After I load an image, it is really just an image. I cannot read its content with a program, so I cannot send the obtained result to another place. Therefore, there is less risk of data leakage.
To correctly understand cross-origin requests, the first step is to understand "why browsers block them", and the second step is to have a correct understanding of "how they are blocked". Below, I have prepared a quiz for you to try to answer.
In-class Quiz
John is working on a project that needs to integrate an API. In the company, there is an API for deleting posts. You can delete a post by sending a POST request to https://lidemy.com/deletePost
with the post ID as application/x-www-form-urlencoded
content type.
For example, sending a POST request to https://lidemy.com/deletePost
with id=13
will delete the post with ID 13 (the backend does not perform any permission checks).

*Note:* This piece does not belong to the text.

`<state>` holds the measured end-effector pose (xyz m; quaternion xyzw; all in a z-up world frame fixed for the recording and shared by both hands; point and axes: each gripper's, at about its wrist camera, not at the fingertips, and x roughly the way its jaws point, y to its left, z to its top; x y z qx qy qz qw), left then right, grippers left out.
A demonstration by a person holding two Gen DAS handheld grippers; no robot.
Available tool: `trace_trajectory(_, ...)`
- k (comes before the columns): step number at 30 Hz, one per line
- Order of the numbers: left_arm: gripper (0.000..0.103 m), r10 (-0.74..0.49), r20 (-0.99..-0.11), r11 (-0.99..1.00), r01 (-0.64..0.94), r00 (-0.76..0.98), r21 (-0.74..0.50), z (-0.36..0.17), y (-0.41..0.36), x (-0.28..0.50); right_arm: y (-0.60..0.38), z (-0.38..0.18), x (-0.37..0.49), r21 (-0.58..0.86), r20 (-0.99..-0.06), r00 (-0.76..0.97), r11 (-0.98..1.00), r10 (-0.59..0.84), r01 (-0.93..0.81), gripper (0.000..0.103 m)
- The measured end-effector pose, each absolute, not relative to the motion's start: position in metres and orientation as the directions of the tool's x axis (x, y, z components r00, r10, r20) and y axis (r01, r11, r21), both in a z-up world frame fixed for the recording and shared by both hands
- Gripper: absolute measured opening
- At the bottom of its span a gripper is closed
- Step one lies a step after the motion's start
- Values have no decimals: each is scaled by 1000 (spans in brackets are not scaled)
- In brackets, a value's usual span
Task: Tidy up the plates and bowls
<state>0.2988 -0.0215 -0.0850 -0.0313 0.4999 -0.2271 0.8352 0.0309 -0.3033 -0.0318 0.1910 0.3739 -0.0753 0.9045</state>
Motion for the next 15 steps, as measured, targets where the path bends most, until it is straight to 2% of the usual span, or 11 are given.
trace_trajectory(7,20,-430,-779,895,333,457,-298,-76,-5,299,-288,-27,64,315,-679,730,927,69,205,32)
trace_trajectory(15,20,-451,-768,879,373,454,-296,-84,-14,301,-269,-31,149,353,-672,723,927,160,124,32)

The frontend and backend domains are different, and the backend does not add the CORS header. Therefore, John believes that the frontend cannot make the AJAX call to delete the post because it will be restricted by the same-origin policy, and the request cannot be sent.

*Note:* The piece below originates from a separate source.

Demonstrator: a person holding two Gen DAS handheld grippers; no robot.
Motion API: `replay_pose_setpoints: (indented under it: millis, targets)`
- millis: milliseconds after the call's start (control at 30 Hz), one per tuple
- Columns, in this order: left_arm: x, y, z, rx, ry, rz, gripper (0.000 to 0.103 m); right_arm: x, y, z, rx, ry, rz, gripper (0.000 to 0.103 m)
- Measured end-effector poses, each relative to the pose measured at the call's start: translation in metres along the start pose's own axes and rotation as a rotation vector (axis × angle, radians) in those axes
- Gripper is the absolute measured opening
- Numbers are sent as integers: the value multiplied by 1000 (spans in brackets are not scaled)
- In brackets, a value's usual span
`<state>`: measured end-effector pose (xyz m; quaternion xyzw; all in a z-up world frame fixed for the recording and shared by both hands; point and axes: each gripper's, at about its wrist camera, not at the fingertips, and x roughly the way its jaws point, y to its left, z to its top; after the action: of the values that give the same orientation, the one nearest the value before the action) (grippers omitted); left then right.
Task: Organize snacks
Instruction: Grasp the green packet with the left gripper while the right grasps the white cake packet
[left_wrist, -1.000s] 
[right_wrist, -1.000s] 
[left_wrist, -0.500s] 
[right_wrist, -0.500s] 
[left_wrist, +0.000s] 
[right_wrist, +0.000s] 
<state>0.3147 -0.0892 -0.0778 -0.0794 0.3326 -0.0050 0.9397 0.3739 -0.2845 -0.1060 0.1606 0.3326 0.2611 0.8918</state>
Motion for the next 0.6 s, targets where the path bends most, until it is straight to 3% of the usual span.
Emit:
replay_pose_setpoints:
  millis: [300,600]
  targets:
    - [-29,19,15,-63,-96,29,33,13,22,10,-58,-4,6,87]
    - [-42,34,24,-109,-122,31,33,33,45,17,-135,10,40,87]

After making the call, the console indeed shows the error message: "request has been blocked by CORS policy: No 'Access-Control-Allow-Origin' header is present on the requested resource".
So John believes that the frontend cannot use AJAX to call this API and delete the post. He thinks the post cannot be deleted.
Is John's statement correct? If not, please point out the error.
How are cross-origin AJAX requests blocked?
This question is testing the concept:
When a cross-origin request is blocked by the browser, what does it actually mean? How is it blocked?
This question is included because many people think that "the blocked part is the request" and therefore, in John's example, the request is blocked by the browser and cannot reach the server, so the data cannot be deleted.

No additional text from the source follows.